DESCRIPTION OF THE TASK:
Your answer must be one number: the count of lines below that include "gripper".

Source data
┌──

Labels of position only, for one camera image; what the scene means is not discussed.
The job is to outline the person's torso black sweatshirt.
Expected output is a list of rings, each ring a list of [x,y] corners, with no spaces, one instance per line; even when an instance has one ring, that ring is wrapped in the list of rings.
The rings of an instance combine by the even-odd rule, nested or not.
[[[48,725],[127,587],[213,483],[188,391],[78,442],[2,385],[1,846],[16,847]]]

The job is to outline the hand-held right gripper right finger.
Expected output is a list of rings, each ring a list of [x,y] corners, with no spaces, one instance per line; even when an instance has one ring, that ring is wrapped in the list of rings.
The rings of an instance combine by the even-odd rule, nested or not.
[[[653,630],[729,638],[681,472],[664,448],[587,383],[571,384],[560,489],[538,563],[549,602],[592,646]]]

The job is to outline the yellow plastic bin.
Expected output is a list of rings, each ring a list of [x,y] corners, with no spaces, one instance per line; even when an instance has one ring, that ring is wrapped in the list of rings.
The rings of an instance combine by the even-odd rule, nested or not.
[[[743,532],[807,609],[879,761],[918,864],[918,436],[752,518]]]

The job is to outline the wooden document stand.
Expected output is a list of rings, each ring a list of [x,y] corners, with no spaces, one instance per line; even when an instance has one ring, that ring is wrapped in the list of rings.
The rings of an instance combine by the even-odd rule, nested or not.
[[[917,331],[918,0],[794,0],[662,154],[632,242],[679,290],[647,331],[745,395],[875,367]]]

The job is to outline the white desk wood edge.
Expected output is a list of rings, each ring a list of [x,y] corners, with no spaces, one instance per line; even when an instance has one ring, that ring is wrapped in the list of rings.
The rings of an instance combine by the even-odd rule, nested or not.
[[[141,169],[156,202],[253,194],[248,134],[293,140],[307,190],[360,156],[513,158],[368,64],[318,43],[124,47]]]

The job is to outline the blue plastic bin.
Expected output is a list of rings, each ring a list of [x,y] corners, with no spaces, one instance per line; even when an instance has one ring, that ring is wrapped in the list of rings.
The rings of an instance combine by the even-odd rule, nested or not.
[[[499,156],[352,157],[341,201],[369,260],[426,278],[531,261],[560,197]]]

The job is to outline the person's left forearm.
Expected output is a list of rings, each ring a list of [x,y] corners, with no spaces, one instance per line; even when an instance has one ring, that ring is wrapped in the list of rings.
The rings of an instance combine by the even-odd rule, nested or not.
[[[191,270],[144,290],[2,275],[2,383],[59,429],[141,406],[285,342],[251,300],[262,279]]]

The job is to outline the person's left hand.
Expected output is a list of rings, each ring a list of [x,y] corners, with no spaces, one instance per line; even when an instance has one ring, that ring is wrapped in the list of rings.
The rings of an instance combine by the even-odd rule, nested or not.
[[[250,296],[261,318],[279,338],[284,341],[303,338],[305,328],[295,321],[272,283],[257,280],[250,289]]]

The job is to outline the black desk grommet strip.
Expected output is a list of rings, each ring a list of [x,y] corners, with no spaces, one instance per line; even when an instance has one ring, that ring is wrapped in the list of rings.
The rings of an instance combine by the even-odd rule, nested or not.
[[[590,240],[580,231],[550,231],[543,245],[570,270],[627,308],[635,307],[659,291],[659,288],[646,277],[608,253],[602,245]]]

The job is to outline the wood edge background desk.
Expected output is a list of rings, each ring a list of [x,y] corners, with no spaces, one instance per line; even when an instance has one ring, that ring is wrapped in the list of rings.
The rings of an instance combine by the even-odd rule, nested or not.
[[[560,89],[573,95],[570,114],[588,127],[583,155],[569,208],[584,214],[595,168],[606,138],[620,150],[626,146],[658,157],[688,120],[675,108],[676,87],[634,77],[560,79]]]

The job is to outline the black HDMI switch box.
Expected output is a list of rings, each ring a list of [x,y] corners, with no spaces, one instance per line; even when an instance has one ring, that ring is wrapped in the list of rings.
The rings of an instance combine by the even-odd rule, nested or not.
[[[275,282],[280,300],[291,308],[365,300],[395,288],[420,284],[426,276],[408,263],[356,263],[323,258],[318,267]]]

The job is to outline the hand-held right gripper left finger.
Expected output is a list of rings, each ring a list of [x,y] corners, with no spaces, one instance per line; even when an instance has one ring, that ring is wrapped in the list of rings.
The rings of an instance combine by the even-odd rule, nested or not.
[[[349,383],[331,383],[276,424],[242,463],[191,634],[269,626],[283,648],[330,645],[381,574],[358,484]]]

└──

THE ANSWER:
2